Stat Methods Med Res. 2025 Mar;34(3):457-472. doi: 10.1177/09622802241308709. Epub 2025 Feb 12.
Propensity score estimation is often used as a preliminary step to estimate the average treatment effect with observational data. Nevertheless, misspecification of propensity score models undermines the validity of effect estimates in subsequent analyses. Prediction-based machine learning algorithms are increasingly used to estimate propensity scores to allow for more complex relationships between covariates. However, these approaches may not necessarily achieve covariates balancing. We propose a calibration-based method to better incorporate covariate balance properties in a general modeling framework. Specifically, we calibrate the loss function by adding a covariate imbalance penalty to standard parametric (e.g. logistic regressions) or machine learning models (e.g. neural networks). Our approach may mitigate the impact of model misspecification by explicitly taking into account the covariate balance in the propensity score estimation process. The empirical results show that the proposed method is robust to propensity score model misspecification. The integration of loss function calibration improves the balance of covariates and reduces the root-mean-square error of causal effect estimates. When the propensity score model is misspecified, the neural-network-based model yields the best estimator with less bias and smaller variance as compared to other methods considered.
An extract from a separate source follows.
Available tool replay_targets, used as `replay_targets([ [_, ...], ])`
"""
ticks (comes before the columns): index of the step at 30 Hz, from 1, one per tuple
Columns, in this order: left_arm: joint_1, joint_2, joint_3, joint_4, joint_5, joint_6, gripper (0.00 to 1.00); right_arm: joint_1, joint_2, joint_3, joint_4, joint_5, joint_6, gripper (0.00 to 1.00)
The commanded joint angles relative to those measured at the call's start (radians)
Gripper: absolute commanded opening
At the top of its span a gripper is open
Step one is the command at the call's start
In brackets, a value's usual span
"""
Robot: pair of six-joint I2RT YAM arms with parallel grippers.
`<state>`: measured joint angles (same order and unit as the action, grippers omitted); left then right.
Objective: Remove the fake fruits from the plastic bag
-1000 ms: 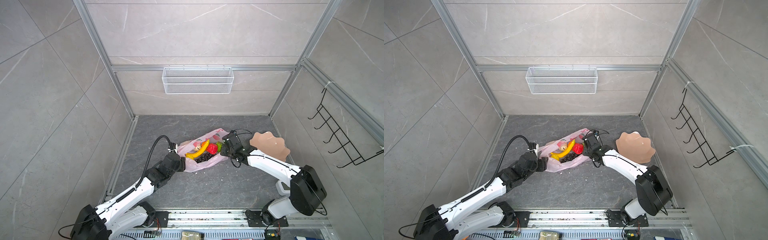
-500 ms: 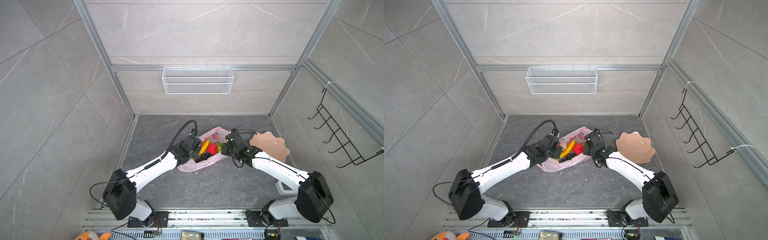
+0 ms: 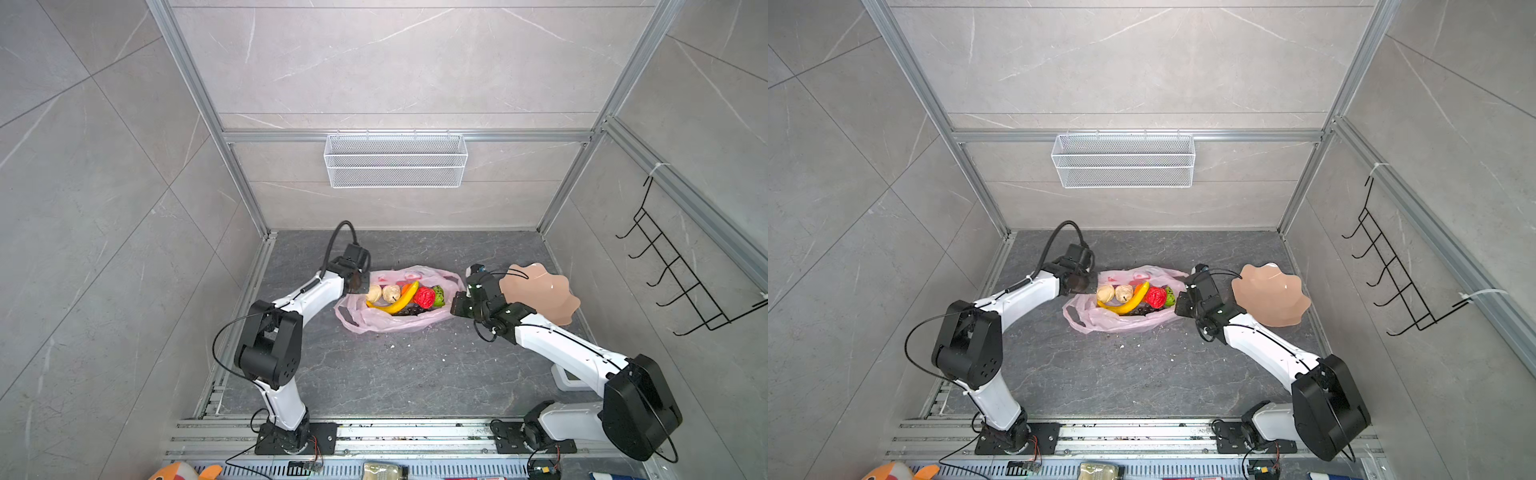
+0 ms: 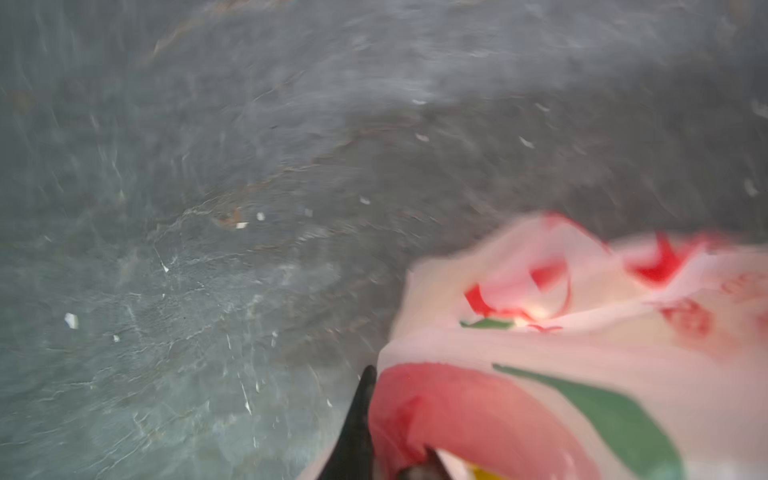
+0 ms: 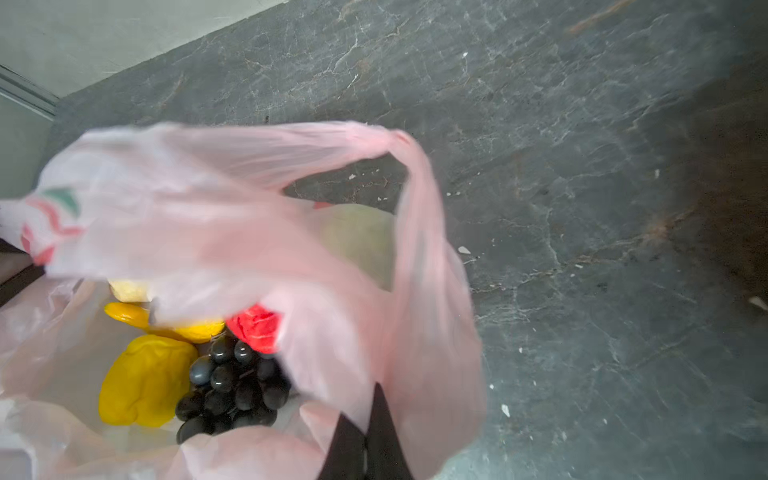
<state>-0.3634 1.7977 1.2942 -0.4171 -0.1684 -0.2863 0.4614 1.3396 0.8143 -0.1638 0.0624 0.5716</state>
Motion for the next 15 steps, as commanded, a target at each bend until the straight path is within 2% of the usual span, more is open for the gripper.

倾向得分估计通常被用作利用观测数据估计平均治疗效果的初步步骤。然而,倾向得分模型的错误设定会破坏后续分析中效果估计的有效性。基于预测的机器学习算法越来越多地用于估计倾向得分,以考虑协变量之间更复杂的关系。然而,这些方法不一定能实现协变量平衡。我们提出一种基于校准的方法,以便在通用建模框架中更好地纳入协变量平衡特性。具体而言,我们通过向标准参数模型(如逻辑回归)或机器学习模型(如神经网络)添加协变量不平衡惩罚来校准损失函数。我们的方法可以通过在倾向得分估计过程中明确考虑协变量平衡来减轻模型错误设定的影响。实证结果表明,所提出的方法对倾向得分模型的错误设定具有鲁棒性。损失函数校准的整合改善了协变量的平衡,并降低了因果效应估计的均方根误差。当倾向得分模型被错误设定时,与其他考虑的方法相比,基于神经网络的模型产生的估计量偏差更小、方差更小。